California Politics of Land and Water
450 Jane Stanford Way, Stanford, CA 94305
In this talk, John Ferejohn will discuss parts of his forthcoming book that focus on the current groundwater crisis. His hope is to contextualize groundwater issues in U.S. Western and California history, emphasizing 19th and early 20th century developments in land and water management.
John Ferejohn is the Samuel Tilden Professor of Law at New York University. His primary areas of scholarly interest are political theory and the study of political institutions and behavior. His current research focuses on the American Congress, judicial institutions, law and legislation, constitutional adjudication in the United States, Europe and the developing world, separation of powers, political campaigns and elections, water politics in California, and the philosophy of social science.

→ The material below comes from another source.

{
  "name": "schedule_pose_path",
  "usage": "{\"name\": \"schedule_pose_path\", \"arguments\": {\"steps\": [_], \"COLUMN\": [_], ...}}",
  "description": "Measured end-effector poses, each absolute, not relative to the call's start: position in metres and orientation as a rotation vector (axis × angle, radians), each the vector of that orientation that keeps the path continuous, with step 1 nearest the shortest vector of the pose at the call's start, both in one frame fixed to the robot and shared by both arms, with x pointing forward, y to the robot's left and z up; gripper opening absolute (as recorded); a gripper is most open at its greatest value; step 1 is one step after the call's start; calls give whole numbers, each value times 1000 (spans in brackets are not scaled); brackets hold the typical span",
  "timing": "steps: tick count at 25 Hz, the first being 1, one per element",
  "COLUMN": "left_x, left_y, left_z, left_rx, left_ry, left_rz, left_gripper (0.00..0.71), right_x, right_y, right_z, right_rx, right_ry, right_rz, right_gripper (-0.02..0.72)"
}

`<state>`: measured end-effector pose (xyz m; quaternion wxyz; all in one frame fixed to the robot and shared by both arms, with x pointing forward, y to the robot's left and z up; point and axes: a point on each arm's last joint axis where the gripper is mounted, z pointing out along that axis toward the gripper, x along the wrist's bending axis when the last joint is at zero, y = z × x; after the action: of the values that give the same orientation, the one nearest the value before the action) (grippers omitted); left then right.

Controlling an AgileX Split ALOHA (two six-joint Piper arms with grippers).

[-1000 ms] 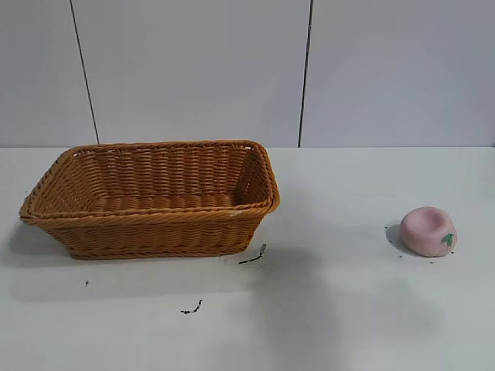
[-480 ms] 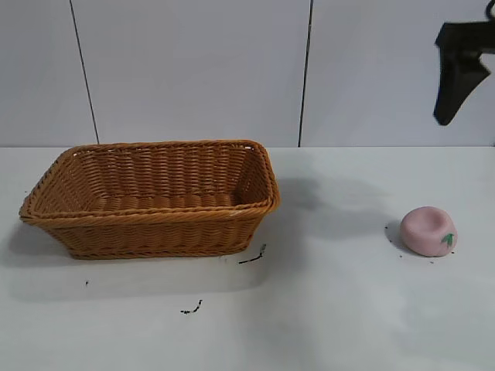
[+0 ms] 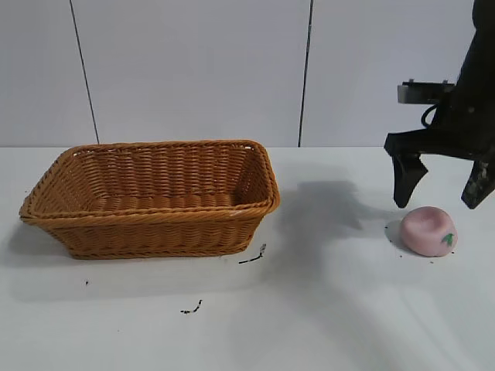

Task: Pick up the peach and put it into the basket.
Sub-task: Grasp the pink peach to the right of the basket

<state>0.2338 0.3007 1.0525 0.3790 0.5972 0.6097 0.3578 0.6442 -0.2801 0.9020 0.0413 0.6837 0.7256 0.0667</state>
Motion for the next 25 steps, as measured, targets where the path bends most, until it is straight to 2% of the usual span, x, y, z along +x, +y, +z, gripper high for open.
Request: {"name": "schedule_pose_path", "arguments": {"steps": [6, 8, 10, 14, 15, 16, 20, 25], "left_x": [234, 234, 234, 234, 234, 234, 234, 234], "left_y": [301, 301, 301, 301, 301, 301, 301, 301], "left_z": [1052, 1052, 1052, 1052, 1052, 1052, 1052, 1052], "left_rx": [1526, 1526, 1526, 1526, 1526, 1526, 1526, 1526], "left_ry": [1558, 1558, 1558, 1558, 1558, 1558, 1558, 1558], "left_rz": [914, 914, 914, 914, 914, 914, 914, 914], "left_gripper": [693, 693, 693, 693, 693, 693, 693, 693], "right_x": [645, 645, 645, 645, 645, 646, 648, 657], "right_y": [-280, -280, -280, -280, -280, -280, -281, -280], "right_z": [888, 888, 888, 889, 892, 894, 915, 993], "right_rx": [2109, 2108, 2108, 2101, 2091, 2079, 2049, 1988], "right_ry": [2237, 2236, 2236, 2244, 2244, 2248, 2256, 2213], "right_rz": [174, 175, 175, 170, 176, 182, 190, 282], "right_gripper": [633, 610, 503, 64, 8, -15, -15, -15]}}
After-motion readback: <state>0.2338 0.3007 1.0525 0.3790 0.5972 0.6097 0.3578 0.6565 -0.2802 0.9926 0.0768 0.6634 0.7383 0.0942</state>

Before joining the NYU faculty, he was a professor of Social Sciences at the California Institute of Technology (1972-1983), a professor of political science at Stanford University, and a Senior Fellow of the Hoover Institution (1983-2009).

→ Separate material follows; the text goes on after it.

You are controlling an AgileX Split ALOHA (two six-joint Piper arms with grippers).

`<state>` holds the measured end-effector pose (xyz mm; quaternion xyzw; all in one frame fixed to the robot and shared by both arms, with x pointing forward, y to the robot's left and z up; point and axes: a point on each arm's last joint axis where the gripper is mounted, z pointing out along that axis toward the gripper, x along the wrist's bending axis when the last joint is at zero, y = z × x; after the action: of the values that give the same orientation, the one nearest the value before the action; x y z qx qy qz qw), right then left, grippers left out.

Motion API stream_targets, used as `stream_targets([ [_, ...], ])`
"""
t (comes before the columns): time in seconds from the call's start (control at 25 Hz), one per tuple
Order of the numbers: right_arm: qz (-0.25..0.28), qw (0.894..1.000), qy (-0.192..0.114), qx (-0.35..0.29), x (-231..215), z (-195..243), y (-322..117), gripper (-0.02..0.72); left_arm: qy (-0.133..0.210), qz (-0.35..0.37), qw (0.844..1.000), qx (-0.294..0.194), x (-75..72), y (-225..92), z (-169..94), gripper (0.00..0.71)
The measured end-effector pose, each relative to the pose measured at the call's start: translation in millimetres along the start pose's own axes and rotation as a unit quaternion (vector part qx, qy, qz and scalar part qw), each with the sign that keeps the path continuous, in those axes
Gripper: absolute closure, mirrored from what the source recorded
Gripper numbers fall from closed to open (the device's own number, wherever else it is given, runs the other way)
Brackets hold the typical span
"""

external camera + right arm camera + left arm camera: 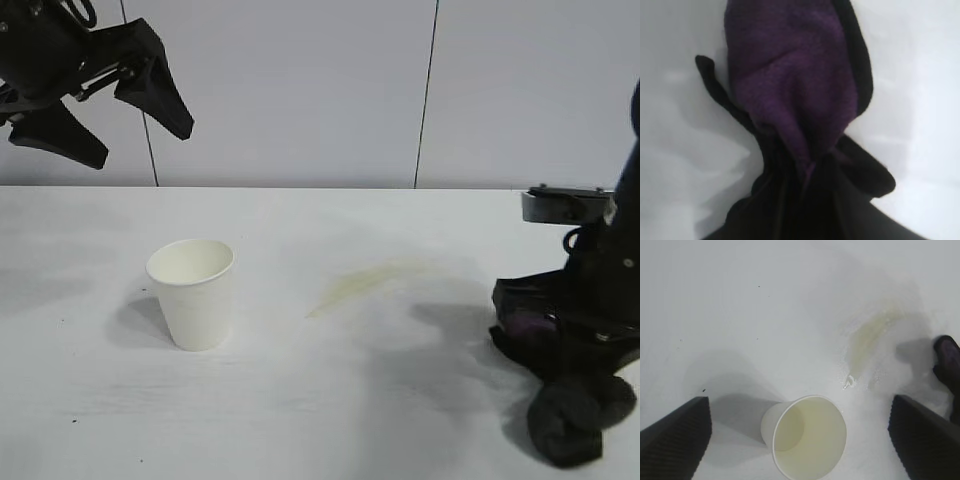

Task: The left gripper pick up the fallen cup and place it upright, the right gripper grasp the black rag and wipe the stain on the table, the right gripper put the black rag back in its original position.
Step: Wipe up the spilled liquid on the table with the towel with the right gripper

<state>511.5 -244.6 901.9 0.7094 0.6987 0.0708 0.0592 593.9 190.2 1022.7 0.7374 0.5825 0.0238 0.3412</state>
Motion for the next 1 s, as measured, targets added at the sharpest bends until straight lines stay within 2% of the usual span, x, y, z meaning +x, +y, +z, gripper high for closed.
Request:
stream_targets([
  [0.12,0.014,1.000,0.004,-0.006,-2,-1,-13,0.589,0.000,0.000,1.000,0.000,0.0,0,0,0.016],
  [0.32,0.045,0.998,0.028,-0.042,4,0,-3,0.589,0.000,0.000,1.000,0.000,0.0,0,0,0.016],
  [0.44,0.032,0.998,0.037,-0.044,17,3,4,0.589,0.000,0.000,1.000,0.000,0.0,0,0,0.016],
  [0.68,-0.028,0.997,0.054,-0.045,66,20,24,0.589,0.000,0.000,1.000,0.000,0.0,0,0,0.016],
  [1.0,-0.032,0.993,0.076,-0.079,107,32,92,0.589,0.000,0.000,1.000,0.000,0.0,0,0,0.016],
])
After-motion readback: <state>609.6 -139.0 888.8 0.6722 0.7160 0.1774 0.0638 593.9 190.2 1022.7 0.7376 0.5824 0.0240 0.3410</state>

Ferejohn earned his PhD at Stanford University (1972) and received an honorary doctorate from Yale University (2007). He has held fellowships with the Brookings Institution, the Guggenheim Foundation, the Center for Advanced Study at the University of Illinois, and the Center for the Advanced Study of the Behavioral Sciences at Stanford. He has written scores of scholarly articles in the fields of political science, economics and philosophy, and is the author of Pork Barrel Politics (Stanford University Press, 1974). A co-author of The Personal Vote (Harvard University Press, 1987), Forged though Fire (Liveright, 2016), and A Republic of Statutes (Yale University Press, 2010), Ferejohn also helped co-edit Information and Democratic Processes (Chicago: University of Illinois Press, 1990), Constitutional Culture and Democratic Rule (Cambridge University Press, 2001), and The New Federalism: Can the States be Trusted (Hoover Institution Press, 1997). Currently, Ferejohn is co-leading the Anxieties of Democracy Project at the Social Sciences Research Council.